Om dit op te lossen, moet u de APIC upgraden naar dezelfde codeversie als de nieuwe switch. Daarna kan de nieuwe switch zich bij de stof voegen.
Scenario 3. SSL-certificaatafgifte
Als de switch niet wordt geregistreerd bij de verbinding nadat u een knooppunt-ID en knooppuntnaam hebt toegewezen, kan er een SSL-certificaatprobleem zijn. Om dit te verifiëren, voert u vanuit de console de opdracht in netstat -an | grep
en controleert u of er een ESTABLISHED
sessie met APIC op poort 12215 is.

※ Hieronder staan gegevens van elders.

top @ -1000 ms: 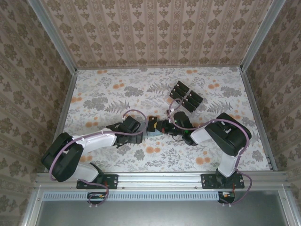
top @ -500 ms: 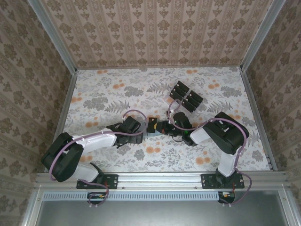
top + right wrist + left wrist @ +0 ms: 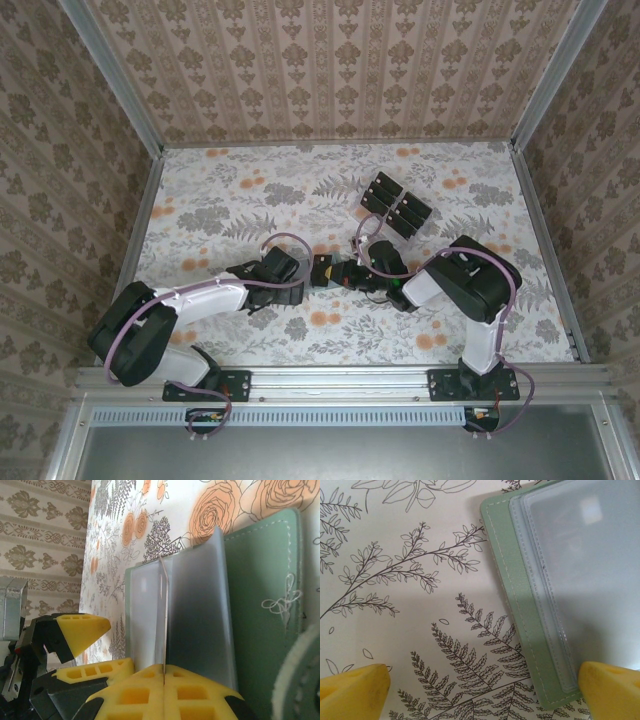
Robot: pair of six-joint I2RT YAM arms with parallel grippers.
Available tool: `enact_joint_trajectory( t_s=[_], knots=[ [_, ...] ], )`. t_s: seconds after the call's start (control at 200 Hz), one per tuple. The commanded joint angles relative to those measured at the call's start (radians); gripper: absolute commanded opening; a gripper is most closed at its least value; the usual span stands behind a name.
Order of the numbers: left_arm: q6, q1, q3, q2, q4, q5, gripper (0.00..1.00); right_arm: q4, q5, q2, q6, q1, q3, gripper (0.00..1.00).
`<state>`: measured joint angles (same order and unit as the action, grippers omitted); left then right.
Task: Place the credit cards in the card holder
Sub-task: Insert the credit card into the card slot.
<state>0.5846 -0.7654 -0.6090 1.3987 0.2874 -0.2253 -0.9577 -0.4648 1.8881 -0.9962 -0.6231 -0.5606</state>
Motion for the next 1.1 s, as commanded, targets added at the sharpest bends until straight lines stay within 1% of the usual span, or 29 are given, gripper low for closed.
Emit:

Deze sessie kan worden ingesteld met een van de APIC's in uw stof. Voer de opdracht opnieuw in met verschillende APIC IP-adressen om te controleren.
Voorbeeld:

Een vaste sessie met een van de APIC's op poort 12215 betekent dat de nieuwe switch in staat is om te communiceren met de APIC-beleidsmanager. Als u deze sessie niet ziet met een van de APIC's, kan dit een SSL-certificaatprobleem zijn. Open een zaak met TAC voor verdere hulp.
Scenario 4. Nieuwe Switch krijgt geen TEP IP-adres toegewezen
Als de nieuwe switch geen TEP IP-adres krijgt toegewezen nadat u de switch hebt geregistreerd, kan dit komen door een probleem met de toewijzing van DHCP IP-adressen vanuit de APIC. Open een zaak met TAC voor hulp.